It is an astonishing story. A business that began life on an east London market stall in the chaotic aftermath of the First World War is expected to announce record profits today of more than £2bn. Tesco has come a long way in the past nine decades. It now enjoys a seemingly unbreakable grip on the UK grocery market. Having won the battle of the out-of-town supermarkets, it is invading high streets with its smaller "Metro" outlets. Tesco has also long since moved beyond groceries. It sells everything from clothes to DVDs to life insurance. Such is its dominance in the retail sector that one in every eight pounds spent by British shoppers ends up in a Tesco till.
All the auguries point to further expansion. Tesco has announced its intention to exploit its vast property portfolio more fully. The company is also well placed to continue its expansion overseas. New stores are planned for Korea, Thailand and even the United States. This relentless activity and apparently unstoppable success has resulted in a new buzzword: "Tescoisation".

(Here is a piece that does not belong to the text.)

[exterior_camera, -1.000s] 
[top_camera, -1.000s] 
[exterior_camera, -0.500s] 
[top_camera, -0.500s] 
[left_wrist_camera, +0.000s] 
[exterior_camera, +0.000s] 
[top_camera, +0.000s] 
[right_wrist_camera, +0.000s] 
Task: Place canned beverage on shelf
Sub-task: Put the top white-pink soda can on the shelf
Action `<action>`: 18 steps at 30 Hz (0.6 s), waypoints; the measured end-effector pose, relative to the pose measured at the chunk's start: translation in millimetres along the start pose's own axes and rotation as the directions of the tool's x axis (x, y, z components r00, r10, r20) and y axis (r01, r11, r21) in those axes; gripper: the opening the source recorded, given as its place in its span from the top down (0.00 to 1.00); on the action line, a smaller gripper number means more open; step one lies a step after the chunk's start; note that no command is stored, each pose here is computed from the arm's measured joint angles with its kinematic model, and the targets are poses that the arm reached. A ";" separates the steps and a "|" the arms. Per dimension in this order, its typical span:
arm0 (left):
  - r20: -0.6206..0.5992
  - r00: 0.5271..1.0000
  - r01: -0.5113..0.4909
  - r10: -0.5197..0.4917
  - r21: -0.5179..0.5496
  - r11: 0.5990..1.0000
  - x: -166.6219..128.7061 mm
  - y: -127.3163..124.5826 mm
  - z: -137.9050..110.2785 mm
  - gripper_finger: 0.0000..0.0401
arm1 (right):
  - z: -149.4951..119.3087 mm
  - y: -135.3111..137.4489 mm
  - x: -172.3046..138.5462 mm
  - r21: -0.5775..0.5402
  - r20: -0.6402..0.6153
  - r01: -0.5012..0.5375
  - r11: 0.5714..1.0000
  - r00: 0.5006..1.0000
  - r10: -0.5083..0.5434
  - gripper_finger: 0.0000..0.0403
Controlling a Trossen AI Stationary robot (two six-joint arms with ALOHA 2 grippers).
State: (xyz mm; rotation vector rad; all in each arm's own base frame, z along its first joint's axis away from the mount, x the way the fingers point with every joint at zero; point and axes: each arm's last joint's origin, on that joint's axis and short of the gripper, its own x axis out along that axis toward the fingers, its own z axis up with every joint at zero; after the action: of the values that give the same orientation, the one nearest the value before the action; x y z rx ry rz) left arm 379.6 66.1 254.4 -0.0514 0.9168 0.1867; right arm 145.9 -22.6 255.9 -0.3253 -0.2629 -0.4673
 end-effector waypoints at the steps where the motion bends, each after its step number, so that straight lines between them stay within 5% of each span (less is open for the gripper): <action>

There are, however, concerns about the company's methods. The motto of Jack Cohen, Tesco's founder, was "pile 'em high, sell 'em cheap". But today, Tesco stands accused of selling items not just cheaply but at a loss to attract a heavy volume of customers. Smaller retailers, that lack the capacity to do this, complain that they are unfairly driven out of business. Tesco is also accused of abusing its dominant market position in its dealings with British farmers. The company claims it offers a fair deal, but farmers often have nowhere elseto sell their produce. Tesco's environmental record is also poor. Its out-of-town stores encourage people to drive long distances to buy their groceries. And it has a record of flying in food that could be sourced locally. The company's expected announcement of a green investment programme is too little, too late.
But we should beware assuming that if Tesco did not exist all would be rosy. All supermarket groups indulge in such harmful practices. Tesco just happens to be the most successful - and so attracts the most flak. Tesco is also, arguably, preferable to other retail groups. It treats its employees better than the US supermarket giant Wal-Mart. We should also note that it is largely thanks to Tesco's dominance that Wal-Mart, under the Asda brand, is struggling to make inroads here. This is not to excuse Tesco's behaviour, but to put it in context.
We must also be wary of assuming Tesco always has everything its own way. Local councils are beginning to turn down planning applications for Metro stores. MPs and competition authorities are taking a closer look at its practices too. There are also barriers to Tesco's growth abroad. Even anonymous supermarket chains have national characteristics. Compare, for instance, the hypermarkets of France with the enormous Wal-Marts in the southern states of America. Tesco failed to establish a presence in Taiwan. Its strategy is by no means guaranteed to result in success outside Britain.
Moreover, the history of capitalism shows that no company remains on top forever. Once Marks & Spencer was in a similar position to Tesco. It was untouchable at home and expanding rapidly abroad. But the fall, when it came, was precipitous. There is no reason this could not happen to Tesco, too. There are signs that Tesco's competitors - Sainsbury's and Marks & Spencer - are picking up market share. The beginning of the end of Tesco's dominance may have already begun.
No one could plausibly argue that Tesco's influence is wholly benign. But neither is it wholly bad. Its efficiency helps to create jobs and keep down prices. While not ceasing to demand that Tesco - and all supermarkets - reform their practices, we can also take some pride in the success of a world-class British business.